More than 80 affidavits have been signed into evidence and over 100 video clips submitted to demonstrate egregious acts including sexual touching.
“We have concerns that the techniques used to extract people from hardblock devices and ‘pain-compliance’ techniques used to control protesters satisfies the definition of torture under Article 1.1 of the UN Convention on Torture. If true, the implications are chilling.” opines Mirsky.
Arrested twice, Molly Murphy, a BIPOC land defender says that the violence is constant. “We risk our safety and wellbeing to protect these forests when we face the C-IRG forces,” says Murphy. The C-IRG is a specialized military style RCMP unit that was founded for the purpose of stop protests against extractive industries like oil and gas pipelines and the clearcutting of forests.

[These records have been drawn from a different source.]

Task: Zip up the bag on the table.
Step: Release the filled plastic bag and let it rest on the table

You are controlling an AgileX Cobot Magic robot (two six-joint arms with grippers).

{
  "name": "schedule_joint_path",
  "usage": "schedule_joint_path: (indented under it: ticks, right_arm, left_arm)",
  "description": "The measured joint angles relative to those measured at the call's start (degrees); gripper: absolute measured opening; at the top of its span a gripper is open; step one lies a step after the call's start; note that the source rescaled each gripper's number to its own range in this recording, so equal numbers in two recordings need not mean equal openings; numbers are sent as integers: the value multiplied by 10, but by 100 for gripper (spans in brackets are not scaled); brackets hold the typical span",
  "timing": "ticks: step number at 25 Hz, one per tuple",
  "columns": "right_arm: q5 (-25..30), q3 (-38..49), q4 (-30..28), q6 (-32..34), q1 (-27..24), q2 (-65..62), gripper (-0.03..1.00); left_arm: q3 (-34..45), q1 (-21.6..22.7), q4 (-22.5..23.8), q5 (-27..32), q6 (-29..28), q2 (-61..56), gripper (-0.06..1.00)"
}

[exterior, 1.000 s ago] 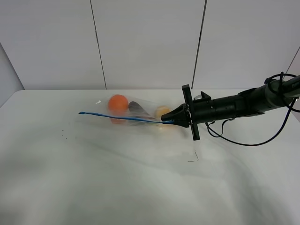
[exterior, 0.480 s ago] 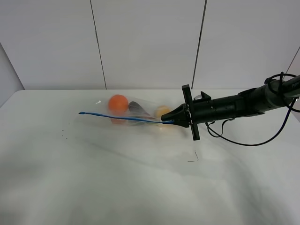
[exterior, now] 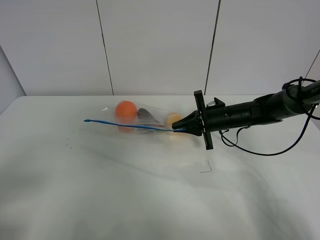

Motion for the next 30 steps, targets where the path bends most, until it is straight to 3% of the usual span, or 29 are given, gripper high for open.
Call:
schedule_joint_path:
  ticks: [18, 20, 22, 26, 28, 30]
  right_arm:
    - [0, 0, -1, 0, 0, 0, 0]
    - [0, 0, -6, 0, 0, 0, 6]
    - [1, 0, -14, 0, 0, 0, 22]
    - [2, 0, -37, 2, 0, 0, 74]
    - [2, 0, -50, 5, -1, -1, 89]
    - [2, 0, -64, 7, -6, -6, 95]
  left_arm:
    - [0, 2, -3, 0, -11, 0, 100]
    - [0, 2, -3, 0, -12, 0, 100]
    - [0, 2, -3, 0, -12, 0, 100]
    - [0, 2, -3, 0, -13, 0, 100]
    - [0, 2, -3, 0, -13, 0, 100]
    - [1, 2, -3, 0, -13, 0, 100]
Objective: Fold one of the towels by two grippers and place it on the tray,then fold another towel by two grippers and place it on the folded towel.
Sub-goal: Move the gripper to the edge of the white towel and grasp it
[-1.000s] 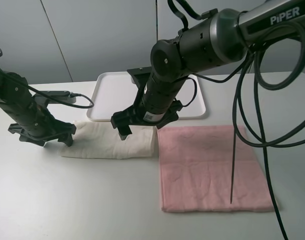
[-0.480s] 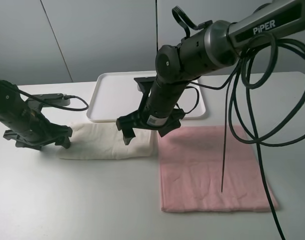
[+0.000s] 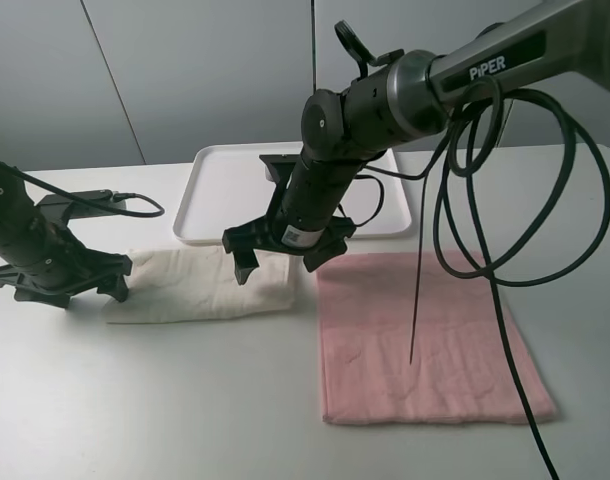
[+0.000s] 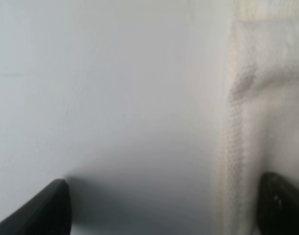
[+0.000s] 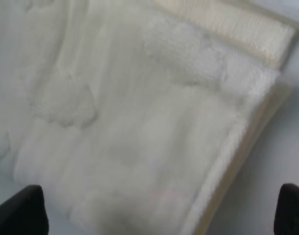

Crown Counsel has applied to dismiss this Application on the basis that any misconduct by RCMP forces should be addressed on an individual basis. Land defenders have said the complaint system is slow, bureaucratic and ineffective. They say the RCMP’s Civilian Review and Complaints Commission leaves the complaint in the hands of the very organization doing the harm.
This application doesn’t change the terms of the Injunction now in place until September 2022. However, if the Application is dismissed, Mirsky’s legal team will continue its work on a full Abuse of Process hearing that would take place later in 2022.